### Activity:
All of the data below is to be copied again without changes.

### Dataset content:

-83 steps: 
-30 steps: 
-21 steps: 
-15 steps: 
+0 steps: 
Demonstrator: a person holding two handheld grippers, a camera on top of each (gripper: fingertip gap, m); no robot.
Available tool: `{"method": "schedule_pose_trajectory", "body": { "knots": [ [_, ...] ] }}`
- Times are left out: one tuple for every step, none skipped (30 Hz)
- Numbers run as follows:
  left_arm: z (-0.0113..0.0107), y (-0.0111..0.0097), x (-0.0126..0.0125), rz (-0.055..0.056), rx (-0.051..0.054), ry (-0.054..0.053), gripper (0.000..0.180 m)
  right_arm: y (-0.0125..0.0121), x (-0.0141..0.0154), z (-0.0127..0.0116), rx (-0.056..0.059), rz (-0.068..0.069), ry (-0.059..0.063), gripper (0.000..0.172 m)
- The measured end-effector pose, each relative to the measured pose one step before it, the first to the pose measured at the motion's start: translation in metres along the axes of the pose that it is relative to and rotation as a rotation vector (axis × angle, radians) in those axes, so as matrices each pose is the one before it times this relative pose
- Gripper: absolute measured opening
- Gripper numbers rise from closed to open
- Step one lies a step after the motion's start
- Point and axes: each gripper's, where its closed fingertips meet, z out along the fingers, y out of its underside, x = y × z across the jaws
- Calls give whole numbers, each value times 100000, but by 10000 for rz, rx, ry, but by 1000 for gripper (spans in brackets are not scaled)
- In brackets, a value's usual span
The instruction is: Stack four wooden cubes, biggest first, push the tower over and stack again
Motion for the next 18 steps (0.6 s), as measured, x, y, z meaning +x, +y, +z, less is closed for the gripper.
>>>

### Answer section:
-83 steps: 
-30 steps: 
-21 steps: 
-15 steps: 
+0 steps: 
Demonstrator: a person holding two handheld grippers, a camera on top of each (gripper: fingertip gap, m); no robot.
Available tool: `{"method": "schedule_pose_trajectory", "body": { "knots": [ [_, ...] ] }}`
- Times are left out: one tuple for every step, none skipped (30 Hz)
- Numbers run as follows:
  left_arm: z (-0.0113..0.0107), y (-0.0111..0.0097), x (-0.0126..0.0125), rz (-0.055..0.056), rx (-0.051..0.054), ry (-0.054..0.053), gripper (0.000..0.180 m)
  right_arm: y (-0.0125..0.0121), x (-0.0141..0.0154), z (-0.0127..0.0116), rx (-0.056..0.059), rz (-0.068..0.069), ry (-0.059..0.063), gripper (0.000..0.172 m)
- The measured end-effector pose, each relative to the measured pose one step before it, the first to the pose measured at the motion's start: translation in metres along the axes of the pose that it is relative to and rotation as a rotation vector (axis × angle, radians) in those axes, so as matrices each pose is the one before it times this relative pose
- Gripper: absolute measured opening
- Gripper numbers rise from closed to open
- Step one lies a step after the motion's start
- Point and axes: each gripper's, where its closed fingertips meet, z out along the fingers, y out of its underside, x = y × z across the jaws
- Calls give whole numbers, each value times 100000, but by 10000 for rz, rx, ry, but by 1000 for gripper (spans in brackets are not scaled)
- In brackets, a value's usual span
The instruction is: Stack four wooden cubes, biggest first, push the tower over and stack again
Motion for the next 18 steps (0.6 s), as measured, x, y, z meaning +x, +y, +z, less is closed for the gripper.
>>>

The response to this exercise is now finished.